As shown in Fig. 3b and c, the smoothed lines for urine IP-10 in both risk groups exhibited a similar trend over the three time points. The low-risk group had higher urine IP-10 levels than those of the moderate/high-risk group, but the 95% confidence limits of IP-10 levels were not differentiated by risk group.
Fig. 3
Fig. 3

Longitudinal analysis of IP-10 levels in patients with active TB stratified by risk of relapse. Longitudinal (a) serum, (b) urine IP-10, and (c) urine IP-10/creatinine ratio obtained throughout treatment (T0, T2, and T6) were analysed in risk subgroups (low-risk and moderate/ high-risk groups) using locally weighted scatterplot smoothing (LOESS) and confidence intervals of the mean (CLM)

In contrast, serum IP-10 levels did not show similar trends in the two risk groups (Fig. 3a). Serum IP-10 levels in the moderate/high-risk group did not change over time, but those in the low-risk group increased at T2 and decreased at T6, similar to the results for urine IP-10 levels.

Discussion

As sputum culture conversion at 2 months is not always predictive of successful TB therapy, new biomarkers for predicting treatment responses are needed for better management of TB patients. Similar to the findings of Cannas et al. [20], this study showed a declining tendency for urine IP-10 detection in TB patients after receiving effective anti-TB drug therapy compared the levels at time of diagnosis. However, this study also detected urine IP-10 levels after 2 months of an intensive anti-TB drug therapy, which is the point when clinicians routinely use radiological and bacteriological tests to determine treatment progress. Although recent studies have reported a decline in blood IP-10 levels after 2 weeks of efficient anti-TB drug therapy as an early biomarker for treatment response [21, 22], this study demonstrated a peak in urine IP-10 levels after 2 months of treatment in HIV-negative patients with tuberculosis. Moreover, the same trend was observed in patients regardless of risk factors for TB relapse or treatment failure.

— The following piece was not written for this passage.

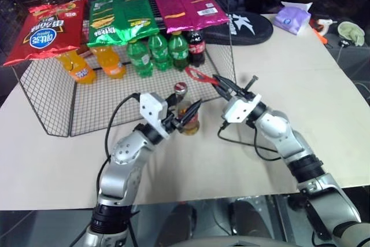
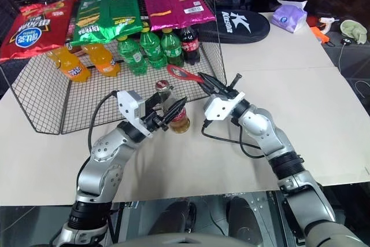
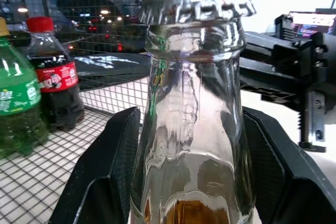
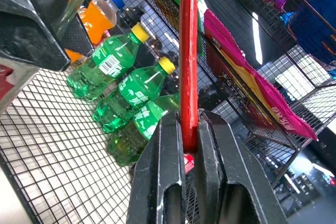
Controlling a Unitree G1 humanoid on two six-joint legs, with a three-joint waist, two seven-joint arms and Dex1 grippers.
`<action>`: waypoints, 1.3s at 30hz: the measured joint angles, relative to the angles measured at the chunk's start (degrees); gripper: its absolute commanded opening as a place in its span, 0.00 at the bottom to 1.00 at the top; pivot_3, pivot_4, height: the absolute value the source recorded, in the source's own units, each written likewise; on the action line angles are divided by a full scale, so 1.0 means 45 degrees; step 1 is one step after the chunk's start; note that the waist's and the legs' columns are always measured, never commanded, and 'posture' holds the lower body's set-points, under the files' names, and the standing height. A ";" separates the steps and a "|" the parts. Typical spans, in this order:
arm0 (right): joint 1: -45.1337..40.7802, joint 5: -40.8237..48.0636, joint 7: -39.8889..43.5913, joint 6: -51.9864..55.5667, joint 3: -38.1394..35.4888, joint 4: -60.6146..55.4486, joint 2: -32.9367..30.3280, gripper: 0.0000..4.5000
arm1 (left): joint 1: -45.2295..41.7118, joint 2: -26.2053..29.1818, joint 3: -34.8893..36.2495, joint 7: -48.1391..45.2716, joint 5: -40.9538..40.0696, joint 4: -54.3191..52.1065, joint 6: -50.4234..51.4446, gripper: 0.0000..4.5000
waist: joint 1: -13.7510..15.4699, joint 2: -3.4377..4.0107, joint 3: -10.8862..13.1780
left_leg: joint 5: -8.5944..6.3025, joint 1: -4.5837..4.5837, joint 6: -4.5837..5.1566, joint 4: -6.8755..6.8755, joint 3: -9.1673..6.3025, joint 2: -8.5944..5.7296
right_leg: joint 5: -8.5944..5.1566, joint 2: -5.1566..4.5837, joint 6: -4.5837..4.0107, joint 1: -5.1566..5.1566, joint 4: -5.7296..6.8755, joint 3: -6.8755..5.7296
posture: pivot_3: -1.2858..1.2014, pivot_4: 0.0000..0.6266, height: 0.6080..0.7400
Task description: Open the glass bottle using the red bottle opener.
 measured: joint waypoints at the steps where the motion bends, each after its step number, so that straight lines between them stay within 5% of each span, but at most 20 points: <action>1: 0.0000 0.0004 0.0002 0.0005 0.0000 0.0000 0.0005 0.00 | 0.0004 0.0004 0.0000 -0.0007 0.0000 -0.0004 0.0001 0.50 | -0.0001 0.0000 0.0000 | 0.0000 0.0000 0.0000 0.0000 0.0000 0.0000 | 0.0000 0.0000 0.0000 0.0000 0.0000 0.0000 | 0.52 0.24 1.00; 21: -0.0220 0.1187 0.2154 -0.0264 0.0963 -0.0620 0.0128 0.00 | -0.0359 0.0297 0.0260 -0.1898 -0.0513 0.0921 -0.0470 0.50 | 0.0010 0.0000 -0.0002 | 0.0000 0.0005 0.0000 0.0011 -0.0002 -0.0002 | 0.0000 -0.0001 0.0000 0.0004 0.0006 -0.0005 | 0.52 0.24 1.00; 39: -0.0718 -0.0181 0.0790 -0.2298 0.0869 0.1003 -0.0216 0.00 | -0.0492 0.0030 0.0241 -0.2165 -0.0487 0.1404 -0.0858 0.50 | 0.0015 -0.0002 -0.0013 | 0.0002 0.0021 0.0000 0.0024 -0.0001 -0.0005 | 0.0001 -0.0001 0.0000 0.0021 0.0020 -0.0004 | 0.52 0.24 1.00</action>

It is not clear why unstimulated IP-10 levels in urine significantly increase in patients after 2 months of anti-TB treatment. A previous study using imaging scans suggested quantitative changes at 2 months after the initiation of treatment, which may be related to long-term TB treatment outcome [23]. To confirm this phenomenon, additional investigations with a large-scale active TB cases including prolonged anti-TB treatment (over 12 months) may be useful to ensure the timing of peak inflammation and urine IP-10 for successful treatment.

Individuals with acute and chronic infections were excluded from analyses, and urine IP-10 levels were normalized against serum creatinine levels to ensure that increases in urine IP-10 levels can be attributed to infection with M. tuberculosis, rather than kidney disease or damage. In future studies, urine creatinine levels should be examined to directly exclude urinary disease.

In addition, C-reactive protein (CRP) is an indicator of disease activity and is often increased in active tuberculosis inflammatory conditions [24, 25]. However, CRP data for patients at diagnosis and follow-ups were not available in this study. In future studies, CRP levels should be estimated and their correlations with IP-10 levels can be used to assess inflammatory changes in response to TB treatment. Furthermore, this study emphasizes the usefulness of urine as non-invasive sample for monitoring treatment responses biomarkers in children, the elderly and HIV-infected subjects.

Conclusions

In conclusion, unstimulated IP-10 levels in patient urine samples, which are easier to collect and analyse than blood samples, can be used as a predictive factor, indicating a positive treatment response. IP-10 detection may therefore be a useful monitoring tool for determining whether TB patients are positively responding to anti-TB drug therapy.

Notes

Declarations

Acknowledgements

The authors thank all study participants for contributing to this study.

Funding

This study was supported by a grant from the Korean Health Technology R&D Project through the Korea Health Industry Development Institute (KHIDI), founded by the Ministry for Health, Welfare, and Family Affairs, Republic of Korea (A101750 and HI14C1324) and by the Basic Science Research Program through the National Research Foundation of Korea (NRF), founded by the Ministry of Science, ICT and Future Planning (NRF-2015K1A3A7A03073714).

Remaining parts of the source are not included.